Warszawa: Muzeum Żołnierzy Wyklętych i Więźniów Politycznych PRL odwiedziło ponad 30 tys. osób
Przez długi czas działaliśmy w warunkach istniejącego aresztu śledczego, mimo to odwiedziło nas już ponad 30 tys. osób – powiedział dyrektor Muzeum Żołnierzy Wyklętych i Więźniów Politycznych PRL w Warszawie Jacek Pawłowicz podsumowując 3,5 roku, jakie minęły od powołania placówki.
„Zakończyliśmy ten najmniej widowiskowy etap prac” – poinformował dyrektor Muzeum Żołnierzy Wyklętych i Więźniów Politycznych PRL Jacek Pawłowicz. Jak zauważył, przeprowadzono konkurs na koncepcję architektoniczną i konkurs na koncepcję wystawy głównej.

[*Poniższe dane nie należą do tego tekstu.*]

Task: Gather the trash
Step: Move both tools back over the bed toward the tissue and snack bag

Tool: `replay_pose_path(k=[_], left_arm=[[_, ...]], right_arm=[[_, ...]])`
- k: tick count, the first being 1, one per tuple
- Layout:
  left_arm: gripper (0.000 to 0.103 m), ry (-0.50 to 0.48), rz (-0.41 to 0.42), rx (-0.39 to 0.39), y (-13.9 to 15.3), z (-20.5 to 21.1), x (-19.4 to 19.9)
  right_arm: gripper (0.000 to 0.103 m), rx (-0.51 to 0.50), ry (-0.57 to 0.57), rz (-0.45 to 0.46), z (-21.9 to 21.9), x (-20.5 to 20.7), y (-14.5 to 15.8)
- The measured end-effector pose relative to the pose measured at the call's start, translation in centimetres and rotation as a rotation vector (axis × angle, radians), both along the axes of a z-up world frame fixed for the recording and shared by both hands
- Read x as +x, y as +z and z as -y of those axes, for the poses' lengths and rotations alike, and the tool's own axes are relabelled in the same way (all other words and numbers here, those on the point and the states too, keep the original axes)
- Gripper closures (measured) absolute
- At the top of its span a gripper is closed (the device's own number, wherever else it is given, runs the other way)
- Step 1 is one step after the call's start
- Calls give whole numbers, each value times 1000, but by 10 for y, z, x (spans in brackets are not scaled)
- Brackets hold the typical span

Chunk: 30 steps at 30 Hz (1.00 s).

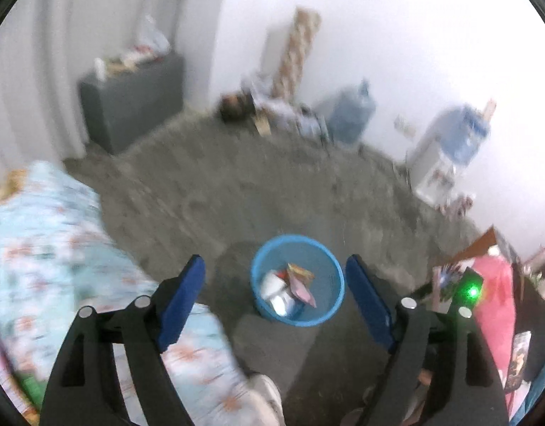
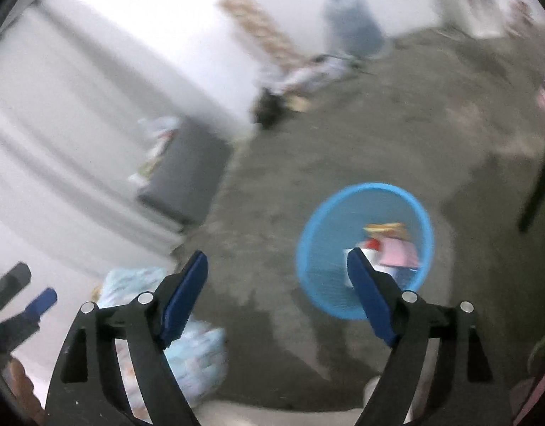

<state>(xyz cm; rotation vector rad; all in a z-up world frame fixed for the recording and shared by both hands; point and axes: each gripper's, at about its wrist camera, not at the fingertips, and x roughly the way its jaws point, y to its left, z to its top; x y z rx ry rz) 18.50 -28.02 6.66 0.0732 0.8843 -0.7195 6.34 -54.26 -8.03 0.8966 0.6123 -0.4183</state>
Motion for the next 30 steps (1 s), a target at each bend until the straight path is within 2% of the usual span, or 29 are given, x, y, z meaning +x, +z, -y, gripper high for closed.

Jak mówił Jacek Pawłowicz, mimo iż prace rozpoczęto 1 kwietnia 2016 roku, kiedy w budynku przy Rakowieckiej funkcjonował areszt i przebywali w nim więźniowie, Muzeum Żołnierzy Wyklętych i Więźniów Politycznych PRL odwiedziło ponad 30 tys. osób. Były to przede wszystkim wycieczki szkolne, ale również delegacje międzynarodowe, które przyjeżdżają do Warszawy.
„Mamy ustaloną taką ścieżkę zwiedzania, żeby zwiedzający jak najwięcej zobaczyli. Pokazujemy szubienicę, na której wieszano polskich patriotów w tym gen. Augusta +Nila+ Fieldorfa” – powiedział. Następnie trasa zwiedzania prowadzi przez X pawilon, gdzie – jak opowiadał – „znajdują się cele między innymi Łupaszki, Pileckiego, Fieldorfa, Kasznicy, ks. Marszałka, ks. abp. Baraniaka”. Zwiedzający przechodzą też przez „tunel śmierci” i karcery, do ściany straceń.
„To ostatnie jest jednym z najważniejszych odkryć, ponieważ ta ściana była zatynkowana. Na tej ścianie można dosłownie dotknąć krwi polskich bohaterów” – zauważył dyrektor.
Jacek Pawłowicz podkreślił, że pamiątki przyjeżdżają do muzeum z różnych miejsc na całym świecie – ze Stanów Zjednoczonych, Szwecji, Francji, Holandii, Węgier, Ukrainy, Białorusi i Litwy.